Chapter 12: Girl Meets Incomplete Pt. 2

Disclaimer: I do not own the characters or settings of Girl Meets World. I do, however, own the character of Remigius "Remy" Bellamy. I seek no profit from this act of fiction, merely recognition from the community of readers. Thanks to all who have followed and favorited this. I'm doing my best to keep putting out this story for you all. I promised you guys to try and keep things positive, but I have also written this as close to a real life story as I can. We dealt with some grieving last chapter, with grieving still creeping up here and there throughout the next several chapters in different ways, but not being such a central focus. This chapter, however, focuses on something that Remy's spiritual interaction with his mother had him realize. Also, go listen to Incomplete by James Bay to get a better idea of where the idea of this chapter came from. Enjoy, especially you Remaya shippers.

"A...about what?" Maya said, kicking her feet slightly as Remy held her in the air and spun her around. When she was put back on the ground she looked into his eyes with just the slightest bit of fear. Needing to talk was something that was so filled with uncertainty it shook her at her core a bit.

"A lot of things, Heartbreaker. Us being one of them." He said as he let her go and started walking. "I'd rather discuss it all somewhere a bit more private though. Your place maybe?"

"Oh...um...sure, I guess? Yeah, yeah that works." She stammered as she caught up to him and took his hand in her's slightly, wondering if the small show of affection would be reciprocated. It took a moment, but his fingers curled between her's and they walked hand in hand to the subway.

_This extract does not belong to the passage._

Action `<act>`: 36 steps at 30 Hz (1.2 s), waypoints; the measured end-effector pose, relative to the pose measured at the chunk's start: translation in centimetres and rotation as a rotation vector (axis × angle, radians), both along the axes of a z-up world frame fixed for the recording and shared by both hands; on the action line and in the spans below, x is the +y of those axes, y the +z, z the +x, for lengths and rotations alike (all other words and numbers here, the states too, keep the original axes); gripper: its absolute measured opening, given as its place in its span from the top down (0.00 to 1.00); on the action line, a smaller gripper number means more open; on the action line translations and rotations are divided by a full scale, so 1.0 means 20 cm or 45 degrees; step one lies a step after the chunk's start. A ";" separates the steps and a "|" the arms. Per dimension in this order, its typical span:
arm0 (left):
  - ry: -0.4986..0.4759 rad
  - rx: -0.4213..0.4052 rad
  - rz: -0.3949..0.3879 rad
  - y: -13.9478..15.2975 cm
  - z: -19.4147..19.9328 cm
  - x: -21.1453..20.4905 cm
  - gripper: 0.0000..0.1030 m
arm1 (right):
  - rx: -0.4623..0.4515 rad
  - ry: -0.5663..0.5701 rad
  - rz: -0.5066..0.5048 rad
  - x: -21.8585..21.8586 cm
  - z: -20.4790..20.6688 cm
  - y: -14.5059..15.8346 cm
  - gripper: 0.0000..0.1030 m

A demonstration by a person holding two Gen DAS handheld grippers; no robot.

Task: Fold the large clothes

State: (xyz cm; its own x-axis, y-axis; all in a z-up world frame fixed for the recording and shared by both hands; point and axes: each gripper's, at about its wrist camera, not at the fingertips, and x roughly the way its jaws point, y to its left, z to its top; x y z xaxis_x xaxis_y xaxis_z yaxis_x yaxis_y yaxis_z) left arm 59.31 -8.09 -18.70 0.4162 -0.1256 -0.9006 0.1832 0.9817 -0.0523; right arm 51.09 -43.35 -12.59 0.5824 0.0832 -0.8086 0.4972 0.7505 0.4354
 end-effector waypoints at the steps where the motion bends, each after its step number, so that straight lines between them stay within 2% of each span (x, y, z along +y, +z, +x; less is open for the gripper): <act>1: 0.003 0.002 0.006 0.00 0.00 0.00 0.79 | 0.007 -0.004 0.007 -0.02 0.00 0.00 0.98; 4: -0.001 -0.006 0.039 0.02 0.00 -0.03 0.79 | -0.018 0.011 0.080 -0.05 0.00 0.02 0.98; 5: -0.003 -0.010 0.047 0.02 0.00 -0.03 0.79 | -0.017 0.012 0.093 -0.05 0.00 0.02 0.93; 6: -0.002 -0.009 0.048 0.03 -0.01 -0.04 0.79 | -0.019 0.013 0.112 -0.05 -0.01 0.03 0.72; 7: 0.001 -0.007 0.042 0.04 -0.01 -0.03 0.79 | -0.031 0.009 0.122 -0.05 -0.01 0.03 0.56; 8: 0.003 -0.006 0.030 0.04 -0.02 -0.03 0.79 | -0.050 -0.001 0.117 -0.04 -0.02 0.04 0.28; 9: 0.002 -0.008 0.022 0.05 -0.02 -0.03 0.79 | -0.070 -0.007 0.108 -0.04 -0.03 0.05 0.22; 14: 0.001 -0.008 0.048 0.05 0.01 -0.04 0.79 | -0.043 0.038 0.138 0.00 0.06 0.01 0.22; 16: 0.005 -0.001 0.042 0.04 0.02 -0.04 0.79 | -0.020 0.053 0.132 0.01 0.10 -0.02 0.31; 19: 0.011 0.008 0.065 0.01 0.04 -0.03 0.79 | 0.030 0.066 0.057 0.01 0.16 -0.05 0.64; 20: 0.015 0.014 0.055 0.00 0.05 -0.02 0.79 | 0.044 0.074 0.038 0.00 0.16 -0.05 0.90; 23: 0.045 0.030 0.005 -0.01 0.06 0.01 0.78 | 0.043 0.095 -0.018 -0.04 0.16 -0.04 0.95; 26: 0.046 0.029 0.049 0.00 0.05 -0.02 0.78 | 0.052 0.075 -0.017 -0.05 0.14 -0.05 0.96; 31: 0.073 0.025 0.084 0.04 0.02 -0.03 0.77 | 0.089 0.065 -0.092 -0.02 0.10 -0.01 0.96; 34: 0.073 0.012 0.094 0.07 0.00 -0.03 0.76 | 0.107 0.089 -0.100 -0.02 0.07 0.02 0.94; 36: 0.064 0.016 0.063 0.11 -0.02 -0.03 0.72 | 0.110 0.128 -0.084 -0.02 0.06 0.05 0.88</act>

The subway. The first place they met, in a way. The first page of their on going story. As they walked Maya looked about, taking in the world around them. A crow flew overhead as they hopped down the steps into the tunnels. A blackbird...the first song she heard him sing. You were only waiting for this moment to arrive…

As the subway doors opened the young duo filed in amongst the bustling crowd and grabbed a seat, Remy propping Lucinda's case up against the wall next to them. They didn't speak much during the ride, just general nonsense about school and the like. As the stops were sounded off by the PA system, Maya recognized the one that was just before Roosevelt Elementary. She remembered the day he took them all there and introduced them to the Kick Start program he volunteered for so often. After everything that we've been through, we believe…

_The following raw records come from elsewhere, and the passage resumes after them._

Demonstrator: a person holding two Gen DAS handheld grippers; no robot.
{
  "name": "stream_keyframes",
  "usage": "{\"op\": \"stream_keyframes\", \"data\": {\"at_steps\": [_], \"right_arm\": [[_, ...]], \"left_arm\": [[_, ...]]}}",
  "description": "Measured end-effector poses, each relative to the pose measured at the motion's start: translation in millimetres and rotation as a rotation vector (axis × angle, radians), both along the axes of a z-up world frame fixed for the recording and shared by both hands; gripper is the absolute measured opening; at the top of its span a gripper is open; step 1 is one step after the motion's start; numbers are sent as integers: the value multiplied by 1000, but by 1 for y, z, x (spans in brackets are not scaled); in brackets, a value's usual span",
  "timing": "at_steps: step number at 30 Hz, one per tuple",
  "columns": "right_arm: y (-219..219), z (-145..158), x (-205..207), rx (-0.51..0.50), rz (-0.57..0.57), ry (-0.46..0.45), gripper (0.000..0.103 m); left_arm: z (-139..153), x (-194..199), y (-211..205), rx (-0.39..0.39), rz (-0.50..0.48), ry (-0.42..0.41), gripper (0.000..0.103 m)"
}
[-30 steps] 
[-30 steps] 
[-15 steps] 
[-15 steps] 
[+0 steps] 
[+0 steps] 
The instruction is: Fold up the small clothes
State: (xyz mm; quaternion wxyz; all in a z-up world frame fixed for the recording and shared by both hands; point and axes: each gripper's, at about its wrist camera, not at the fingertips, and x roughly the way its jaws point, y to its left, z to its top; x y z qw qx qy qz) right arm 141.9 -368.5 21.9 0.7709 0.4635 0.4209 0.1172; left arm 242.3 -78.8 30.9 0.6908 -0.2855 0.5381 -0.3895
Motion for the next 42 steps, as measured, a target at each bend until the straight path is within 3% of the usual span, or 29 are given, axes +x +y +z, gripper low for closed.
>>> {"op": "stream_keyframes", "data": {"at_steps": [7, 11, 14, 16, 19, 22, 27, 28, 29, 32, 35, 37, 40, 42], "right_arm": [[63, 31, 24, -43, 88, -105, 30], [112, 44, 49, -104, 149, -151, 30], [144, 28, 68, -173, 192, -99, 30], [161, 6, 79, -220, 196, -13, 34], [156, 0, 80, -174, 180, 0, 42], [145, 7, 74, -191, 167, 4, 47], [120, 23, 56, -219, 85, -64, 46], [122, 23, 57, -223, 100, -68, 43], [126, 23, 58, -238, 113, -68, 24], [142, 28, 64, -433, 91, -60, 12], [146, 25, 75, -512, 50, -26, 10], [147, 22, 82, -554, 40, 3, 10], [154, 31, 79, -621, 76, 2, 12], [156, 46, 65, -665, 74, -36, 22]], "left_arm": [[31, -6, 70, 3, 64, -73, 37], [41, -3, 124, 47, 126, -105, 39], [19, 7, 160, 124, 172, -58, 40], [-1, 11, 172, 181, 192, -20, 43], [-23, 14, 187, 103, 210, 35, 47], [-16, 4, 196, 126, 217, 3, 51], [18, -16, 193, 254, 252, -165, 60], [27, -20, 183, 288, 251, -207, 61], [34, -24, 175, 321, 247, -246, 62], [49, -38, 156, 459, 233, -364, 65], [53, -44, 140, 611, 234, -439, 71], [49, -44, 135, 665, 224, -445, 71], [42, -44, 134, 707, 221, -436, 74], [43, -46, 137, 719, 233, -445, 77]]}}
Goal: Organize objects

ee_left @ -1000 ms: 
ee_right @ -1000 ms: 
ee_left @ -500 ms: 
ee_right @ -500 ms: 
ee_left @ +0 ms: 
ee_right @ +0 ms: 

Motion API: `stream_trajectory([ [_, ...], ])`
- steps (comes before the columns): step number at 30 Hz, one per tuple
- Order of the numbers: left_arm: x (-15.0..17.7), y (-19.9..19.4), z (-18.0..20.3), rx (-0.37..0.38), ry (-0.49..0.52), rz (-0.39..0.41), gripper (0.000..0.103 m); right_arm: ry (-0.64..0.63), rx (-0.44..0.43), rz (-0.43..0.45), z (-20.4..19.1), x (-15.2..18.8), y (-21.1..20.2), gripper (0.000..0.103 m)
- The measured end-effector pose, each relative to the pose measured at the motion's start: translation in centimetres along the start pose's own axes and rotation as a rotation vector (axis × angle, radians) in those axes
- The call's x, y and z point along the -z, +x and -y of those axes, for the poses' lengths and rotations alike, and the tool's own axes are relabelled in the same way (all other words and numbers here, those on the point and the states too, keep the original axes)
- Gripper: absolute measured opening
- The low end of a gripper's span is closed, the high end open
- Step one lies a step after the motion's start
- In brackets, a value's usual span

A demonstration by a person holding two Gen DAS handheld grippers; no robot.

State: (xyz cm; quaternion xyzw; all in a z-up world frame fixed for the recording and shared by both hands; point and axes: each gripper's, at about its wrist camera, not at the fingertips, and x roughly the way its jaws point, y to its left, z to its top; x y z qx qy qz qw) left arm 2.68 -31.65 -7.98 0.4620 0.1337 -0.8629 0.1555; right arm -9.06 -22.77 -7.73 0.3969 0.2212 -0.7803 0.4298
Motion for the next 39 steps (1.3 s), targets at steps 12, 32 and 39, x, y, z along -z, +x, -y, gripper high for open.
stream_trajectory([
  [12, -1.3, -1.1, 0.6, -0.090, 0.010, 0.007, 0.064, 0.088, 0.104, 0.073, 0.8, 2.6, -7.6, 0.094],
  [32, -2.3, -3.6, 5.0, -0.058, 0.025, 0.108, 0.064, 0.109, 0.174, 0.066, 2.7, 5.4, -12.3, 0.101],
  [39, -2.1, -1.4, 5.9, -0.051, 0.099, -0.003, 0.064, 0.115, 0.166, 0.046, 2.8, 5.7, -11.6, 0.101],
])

As they exited the subway car on the platform that was just short of she and her mother's apartment, Maya stopped Remy for a second. "This isn't another secret thing, is it Music Man?" She questioned rather sternly. I'm gonna give all my secrets away…

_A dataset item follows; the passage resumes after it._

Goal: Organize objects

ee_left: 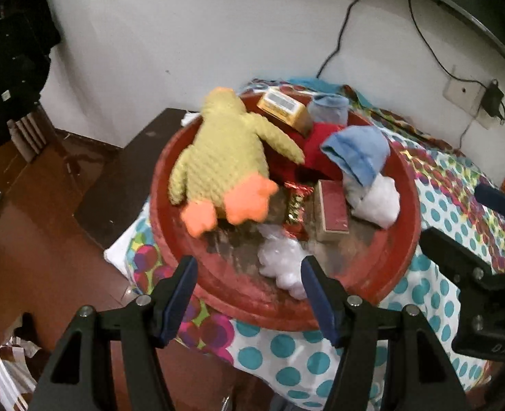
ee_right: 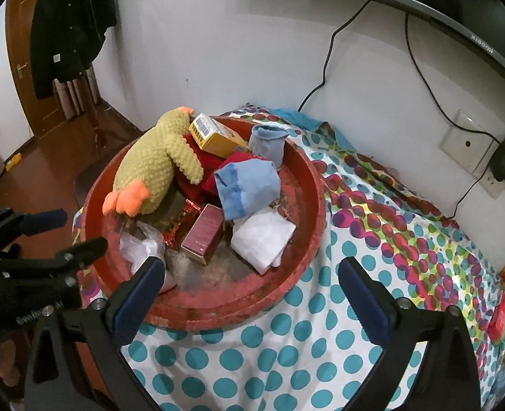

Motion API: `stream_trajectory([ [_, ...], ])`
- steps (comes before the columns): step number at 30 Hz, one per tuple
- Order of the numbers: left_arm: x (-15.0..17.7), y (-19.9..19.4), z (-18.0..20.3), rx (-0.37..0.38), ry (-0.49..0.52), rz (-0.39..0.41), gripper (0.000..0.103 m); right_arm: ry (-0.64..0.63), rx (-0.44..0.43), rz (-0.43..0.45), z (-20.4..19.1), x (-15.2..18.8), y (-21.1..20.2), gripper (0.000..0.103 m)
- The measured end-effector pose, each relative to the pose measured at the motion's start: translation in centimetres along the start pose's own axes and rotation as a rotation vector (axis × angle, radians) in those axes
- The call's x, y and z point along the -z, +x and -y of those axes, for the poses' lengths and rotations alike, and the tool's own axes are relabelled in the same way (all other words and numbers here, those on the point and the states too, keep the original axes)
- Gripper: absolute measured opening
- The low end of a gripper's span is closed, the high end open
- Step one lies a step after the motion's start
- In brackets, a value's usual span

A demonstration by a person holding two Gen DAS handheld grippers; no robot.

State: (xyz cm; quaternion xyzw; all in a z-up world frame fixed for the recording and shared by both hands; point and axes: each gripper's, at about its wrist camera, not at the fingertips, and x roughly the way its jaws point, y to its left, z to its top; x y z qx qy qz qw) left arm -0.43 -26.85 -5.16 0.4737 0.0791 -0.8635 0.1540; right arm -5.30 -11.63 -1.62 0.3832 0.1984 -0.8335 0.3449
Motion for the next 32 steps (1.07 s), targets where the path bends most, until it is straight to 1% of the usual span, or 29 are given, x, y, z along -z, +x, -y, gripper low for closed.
stream_trajectory([
  [4, 0.28, 0.00, 0.34, 0.016, 0.002, 0.020, 0.064, -0.001, 0.009, -0.019, -0.22, 0.06, 0.18, 0.101],
  [6, 0.23, 0.17, 0.22, 0.021, -0.013, 0.006, 0.064, -0.005, 0.016, -0.026, -0.42, 0.07, 0.15, 0.101],
  [11, 0.01, 0.35, 0.15, -0.017, -0.011, 0.000, 0.064, 0.007, 0.050, -0.038, -0.66, -0.08, -0.06, 0.101],
  [15, 0.03, 0.35, -0.18, -0.026, -0.016, -0.007, 0.064, 0.050, 0.068, -0.080, -0.54, -0.05, 0.11, 0.101],
  [20, 0.09, 0.59, -0.22, -0.016, -0.025, -0.027, 0.064, 0.043, 0.080, -0.084, -0.90, 0.35, -0.19, 0.101],
  [24, 0.10, 0.50, 0.14, -0.015, -0.014, -0.022, 0.064, 0.042, 0.087, -0.086, -0.84, 0.40, -0.28, 0.101],
  [27, 0.09, 0.35, 0.07, 0.006, -0.023, -0.011, 0.064, 0.043, 0.092, -0.093, -0.67, 0.43, -0.14, 0.101],
  [29, 0.07, 0.31, 0.02, -0.003, -0.030, -0.004, 0.064, 0.041, 0.091, -0.095, -0.58, 0.54, -0.07, 0.101],
  [32, 0.10, 0.23, 0.28, -0.017, -0.016, -0.001, 0.064, 0.040, 0.096, -0.104, -0.53, 0.65, 0.15, 0.101],
])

"Not...exactly." He responded as he moved ahead of her and started toward the apartment. As she moved in before him to unlock the door, she smiled at the memory of the last time they were in front of it together. Homecoming night. Their first kiss. In remembering, it was almost like she could taste the cranberry of the punch from that night mingled with the mint from his gum all over again. I'll hold on to this moment you know.

As the key turned in the lock and she pushed the door open, she called out into the darkened apartment. "Ma?! Shawn?! Anybody home?" As the moments pressed on, no answer came from the shadowed building. "Huh...weird." She said as she stepped through the door and flipped the switch, the fluorescent lights buzzing to life and illuminating the doorway. "Come on in, Remy…" She said with slight hesitation, fear still gripping her core about what he could possibly want to talk about.

As the young musician walked through the door, he put his guitar in the corner nearest it and his bag in front of that. Maya had walked to the living room and taken a seat on the brown, leather couch. Remy took a deep breath before moving that way. He held his hand up and watched as it shook ever so slightly. His mind was racing with all the things he wanted, no, needed to stay. He lowered his arm and took another deep, calming breath before walking into the living room. His heart began to match his mind, beating faster with each step and with the realization that it was just he and Maya. No one else. Amongst the shadows of the apartment it was just them. Two lost souls. These two unfinished stories, canvases begging for the sweet touch of paint, silence calling to be broken by song.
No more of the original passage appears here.